I've now taken the first steps on writing such an article. I will have
to get the library API rock stable before I can finish it though.
I have a suggestion for you - write and test an asynchronous copy program.
It is a continuous source of surprise to me that even seasoned
programmers don't realize that this is an inefficient copy routine:
while (read(source, buffer))
write(target, buffer);
If the methods are synchronous and the speeds of source and target are
independent, the net transfer rate of the routine is R1*R1/(R1+R2),
where R1 and R2 are the transfer rates of the source and destination
respectively. In the worst case R1=R2 and the net transfer rate is half
that.
This is an equation very easy to derive from first principles but many
people are very incredulous about it. Consequently, many classic file
copying programs (including cp; I don't know about wget or curl) use the
inefficient method. As the variety of data sources increases (SSD,
magnetic, networked etc) I predict async I/O will become increasingly
prevalent. In an async approach with a queue, transfer proceeds at the
optimal speed min(R1, R2).
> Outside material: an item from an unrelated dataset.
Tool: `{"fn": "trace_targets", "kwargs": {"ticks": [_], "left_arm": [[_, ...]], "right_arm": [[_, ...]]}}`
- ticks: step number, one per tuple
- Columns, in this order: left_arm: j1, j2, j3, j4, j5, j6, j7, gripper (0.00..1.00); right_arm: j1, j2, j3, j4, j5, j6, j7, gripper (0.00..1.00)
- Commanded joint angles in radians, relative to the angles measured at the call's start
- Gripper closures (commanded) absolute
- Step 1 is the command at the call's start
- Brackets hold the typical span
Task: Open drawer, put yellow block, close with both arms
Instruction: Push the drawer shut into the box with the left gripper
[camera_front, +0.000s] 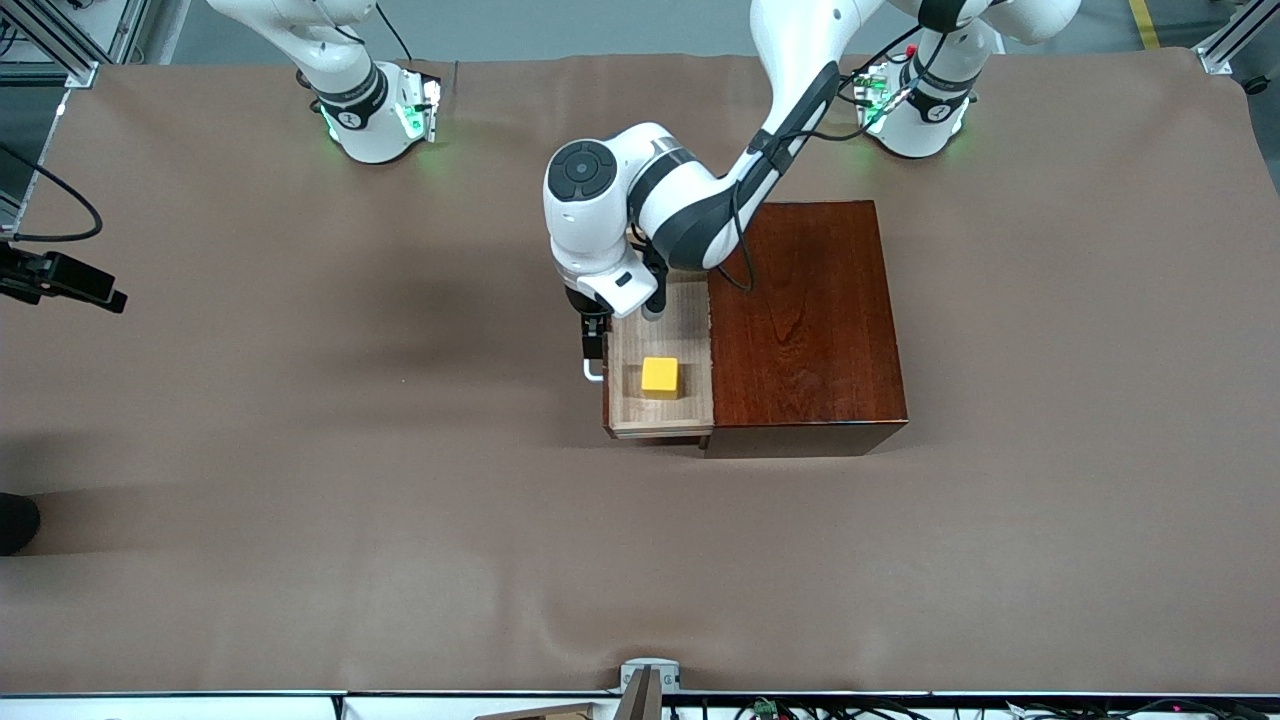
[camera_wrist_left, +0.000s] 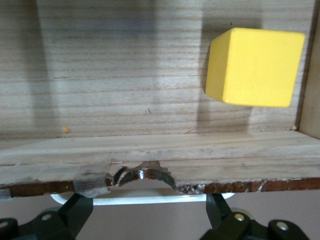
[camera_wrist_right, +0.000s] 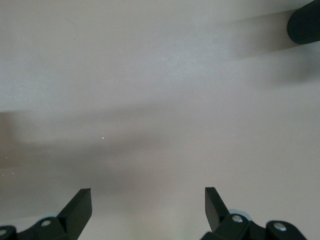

That's why I'm insisting the async range
should be super easy to use, encapsulated, and robust: if people reach
for the async range by default for their dealings with networked data,
they'll write optimal code, sometimes even without knowing it.
If your article discusses this and shows e.g. how to copy data optimally
from one server to another using HTTP, or from one server to a file etc,
and if furthermore you show how your API makes all that a trivial
five-liner, that would be a very instructive piece.